Mais l'application bénéficie surtout d'une localisation stratégique pour nouer des partenariats avec des créateurs de contenus : Triller est basée à Los Angeles, l'Eldorado des influenceurs et autres stars du Web. L'entreprise n'a d'ailleurs pas hésité à aligner les chèques pour faire venir de célèbres TikTokeurs sur sa plateforme, comme Noah Beck, Griffin Johnson ou encore Charli D'Amelio — la star aux 100 millions d'abonnés sur TikTok a cependant signé un partenariat non exclusif, lui permettant de publier sur les deux applications.

2. Snapchat Spotlight

Snapchat

Snaptchat a lancé une nouvelle fonctionnalité inspirée de TikTok en novembre dernier, dans 11 pays dont les États-Unis et la France. Appelée Spotlight, elle est directement intégrée à l'application de Snap et propose un flux de vidéos personnalisées en fonction des goûts des utilisateurs, grâce à un algorithme similaire à celui de TikTok.

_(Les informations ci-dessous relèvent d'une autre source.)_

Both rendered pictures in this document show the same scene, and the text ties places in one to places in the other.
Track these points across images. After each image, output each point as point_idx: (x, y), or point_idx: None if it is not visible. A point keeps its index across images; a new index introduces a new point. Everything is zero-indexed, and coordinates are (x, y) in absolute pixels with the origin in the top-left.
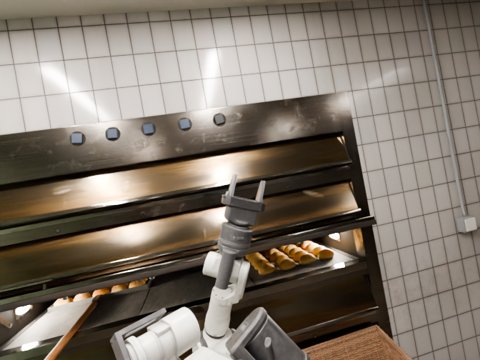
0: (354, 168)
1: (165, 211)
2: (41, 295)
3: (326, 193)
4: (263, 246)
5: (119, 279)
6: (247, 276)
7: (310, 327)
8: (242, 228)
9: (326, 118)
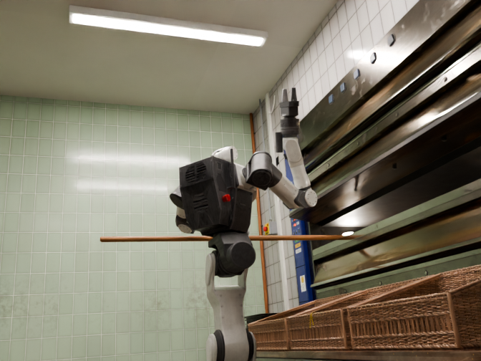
0: None
1: (368, 137)
2: None
3: None
4: (395, 147)
5: (331, 188)
6: (293, 147)
7: (464, 241)
8: (283, 118)
9: None
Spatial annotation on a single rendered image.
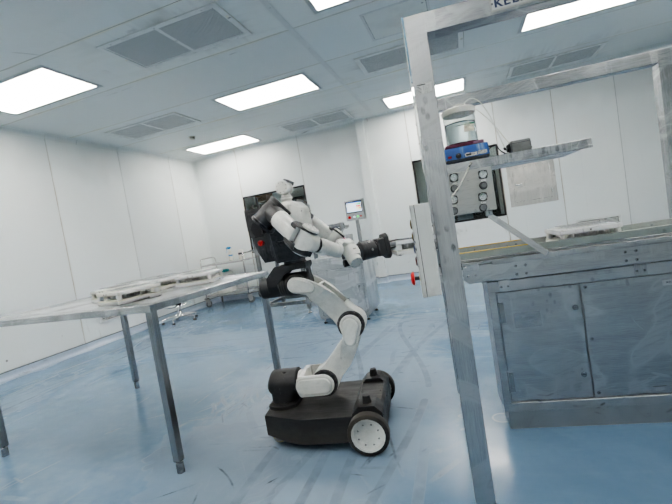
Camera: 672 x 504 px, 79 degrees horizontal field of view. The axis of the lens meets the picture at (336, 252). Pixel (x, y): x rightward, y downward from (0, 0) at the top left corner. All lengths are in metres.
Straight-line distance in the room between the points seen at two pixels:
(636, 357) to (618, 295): 0.28
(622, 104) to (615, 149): 0.65
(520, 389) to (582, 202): 5.51
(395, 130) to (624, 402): 5.94
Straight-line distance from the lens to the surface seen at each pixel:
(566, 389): 2.23
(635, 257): 2.13
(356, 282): 4.62
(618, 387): 2.29
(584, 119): 7.55
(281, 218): 1.85
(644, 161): 7.69
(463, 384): 1.36
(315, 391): 2.25
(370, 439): 2.10
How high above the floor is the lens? 1.07
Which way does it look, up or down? 3 degrees down
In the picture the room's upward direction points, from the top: 9 degrees counter-clockwise
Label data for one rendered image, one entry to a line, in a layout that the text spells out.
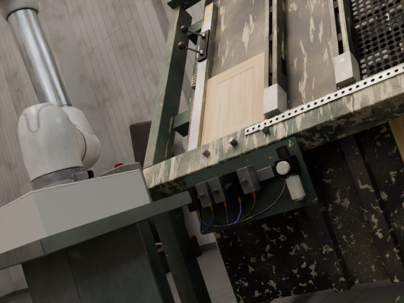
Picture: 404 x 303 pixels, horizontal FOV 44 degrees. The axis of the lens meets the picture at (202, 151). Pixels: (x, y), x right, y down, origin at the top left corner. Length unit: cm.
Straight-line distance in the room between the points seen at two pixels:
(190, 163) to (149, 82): 484
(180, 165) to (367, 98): 79
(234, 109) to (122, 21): 521
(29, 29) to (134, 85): 524
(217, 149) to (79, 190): 73
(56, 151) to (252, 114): 83
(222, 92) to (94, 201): 98
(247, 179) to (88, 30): 621
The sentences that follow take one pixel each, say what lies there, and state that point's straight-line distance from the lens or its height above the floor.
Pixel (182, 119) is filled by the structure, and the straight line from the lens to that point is 234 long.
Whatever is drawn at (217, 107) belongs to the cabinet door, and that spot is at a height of 105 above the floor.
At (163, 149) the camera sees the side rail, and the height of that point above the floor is 97.
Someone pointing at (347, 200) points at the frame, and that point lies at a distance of 199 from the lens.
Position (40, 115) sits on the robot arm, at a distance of 149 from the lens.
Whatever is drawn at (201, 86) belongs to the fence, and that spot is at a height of 118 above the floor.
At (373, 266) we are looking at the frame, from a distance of 203.
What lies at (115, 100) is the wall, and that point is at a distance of 733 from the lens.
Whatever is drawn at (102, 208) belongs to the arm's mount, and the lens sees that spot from 137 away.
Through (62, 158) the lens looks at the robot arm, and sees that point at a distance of 146.
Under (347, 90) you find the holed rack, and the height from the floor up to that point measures 89.
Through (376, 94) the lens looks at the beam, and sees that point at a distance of 165.
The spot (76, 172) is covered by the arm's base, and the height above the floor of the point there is 90.
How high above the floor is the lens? 73
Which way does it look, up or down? 5 degrees up
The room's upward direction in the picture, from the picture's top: 19 degrees counter-clockwise
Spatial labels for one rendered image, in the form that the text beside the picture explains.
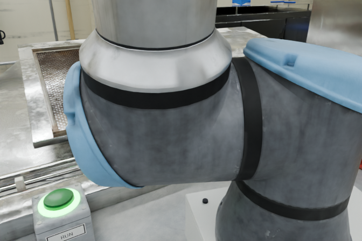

À l'origine, l'onglet s'appelait "En avant" en français, mais a rapidement été renommé Spotlight. Il est facilement accessible sur Snapchat en bas à droite du menu principal. Pour assurer le succès de Spotlight, Snapchat offre des millions de dollars à des jeunes créateurs de contenu. Certains ont déjà gagné une petite fortune grâce à leurs vidéos virales.

1. Instagram Reels

Instagram

Face au succès grandissant de TikTok, Instagram n'a pas tardé à réagir. L'application — qui appartient à Facebook — est connue pour s'approprier les fonctionnalités de ses concurrents, arrivant parfois même à les détrôner sur leur propre terrain de jeu, comme c'était le cas avec les Stories, copiées sur Snapchat.

Dès novembre 2019, alors que TikTok commençait à exploser dans le monde entier, Instagram a lancé son clone, appelé Reels, d'abord en test au Brésil, puis en France et en Allemagne en juin 2020, avant d'être déployé dans tous les pays en août. L'onglet est intégré à Instagram et ressemble comme deux gouttes d'eau à TikTok, avec un flux de vidéos sélectionnées par un algorithme, des effets pour filmer et des musiques en fond sonore.

Mais Reels a eu un peu de mal à attirer les créateurs. De nombreuses vidéos qui y sont publiées sont d'ailleurs des contenus exportés de TikTok (reconnaissables par le logo épinglé sur l'image). Pourtant, Instagram met les bouchées doubles pour le concurrencer : l'entreprise aurait payé de célèbres TikTokeurs pour les attirer sur Reels, et n'a pas hésité à changer complètement l'interface de l'application en novembre dernier pour mettre en avant l'onglet.